# 3. Unsupervised Machine Learning

We use unsupervised machine learning in the following situations:
1. Do not have a label to predict. An example of this is using an algorithm to look at brain scans to find areas that may raise concern. You don't have labels on the images to understand what areas might raise reason for concern, but you can understand which areas are most similar or different from one another.

2. Are not trying to predict a label, but rather group our data together for some other reason! One example of this is when you have tons of data, and you would like to condense it down to a fewer number of features to be used.

There are many methods of unsupervised learning including: clustering, hierarchial and density based clustering, gaussian mixture models and cluster validation, principal component analysis (PCA), and random projection and independenct component analysis. Broadly, unusupervised machine learning can classified into Clustering, and Dimensionality Reduction.

## 3.1 Clustering

Clustering algorithms attempts to find groupings of similar items. K-means algorithm is an example.

Three ways to identify clusters in your dataset:

1. Visual Inspection of your data.
2. Pre-conceived ideas of the number of clusters.
3. The elbow method, which compares the average distance of each point to the cluster center for different numbers of centers.

### K-means algorithm

K-means is one of the most popular algorithms used for clustering. The 'k' in k-means refers to the number of clusters to form during the execution of the algorithm.

It has the following steps:

1. Randomly place k-centroids amongst your data.
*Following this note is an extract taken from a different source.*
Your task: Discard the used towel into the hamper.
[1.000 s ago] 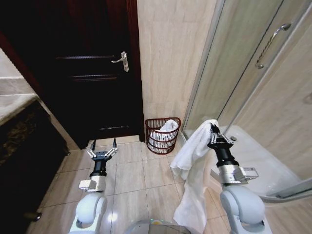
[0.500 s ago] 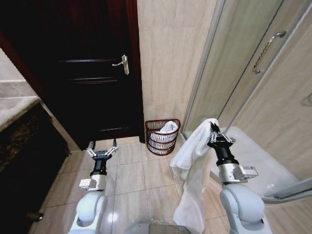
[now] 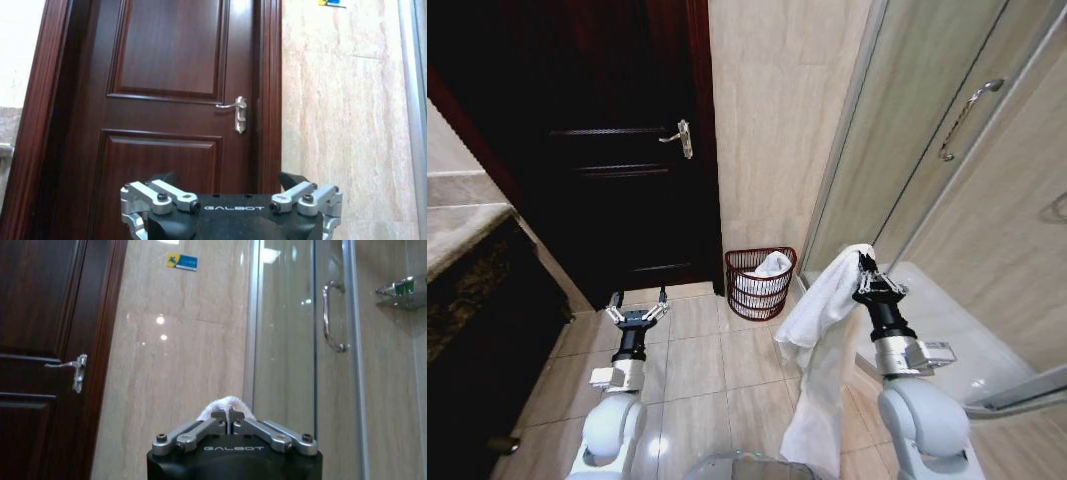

Then repeat steps (2-3) until convergence keeping the number of the centroids the same.
2. Look at the distance from each centroid to each point. Assign each point to the closest centroid.
3. Move the centroid to the center of the points assigned to it.

### Limitations of K-means algorithm

There are some concerns with the k-means algorithm:

1. Concern: The random placement of the centroids may lead to non-optimal solutions.

Solution: Run the algorithm multiple times and choose the centroids that create the smallest average distance of the points to the centroids.

2. Concern: Depending on the scale of the features, you may end up with different groupings of your points.

Solution: Scale the features using Standardizing, which will create features with mean 0 and standard deviation 1 before running the k-means algorithm.

## 3.2 Hierarchial clustering

### 3.2.1 Single link clustering

In single link clustering, the algorithm measures the distance between a point to all other points. It then groups the closest points to a cluster. When a point (that is not part of a cluster) needs to assigned to a cluster, it measures it's distance to the closest point of all clusters. It is then added to the cluster that is closest to it.

In the example below, point no 7 is closest to cluster (6, 8) with the closest point 6, and therefore it is assigned to this cluster.

![Example for Single link clustering](./images/single_link_clustering_example.png "Example for Single link clustering")

Single link clustering performs better than k-means in cases where there is a lot of space between the clusters (e.g. case 2 and 3 in the figure below), but performs poorly when the points are too close to each other (e.g. case 1 and 4). It performs just as good as k-means when the the points are natually clustered together (e.g. case 6.)

![Single link vs k-means](./images/single_link_vs_k_means.png "Single link vs k-means")



### 3.2.2 Complete link clustering

Complete link clustering works in a similar fashtion to single link clustering, except that it considers the distance between the two farthest points in a cluster while attempting to merge the two clusters. Complete link clustering produces more compact clusters compared to single link clusters.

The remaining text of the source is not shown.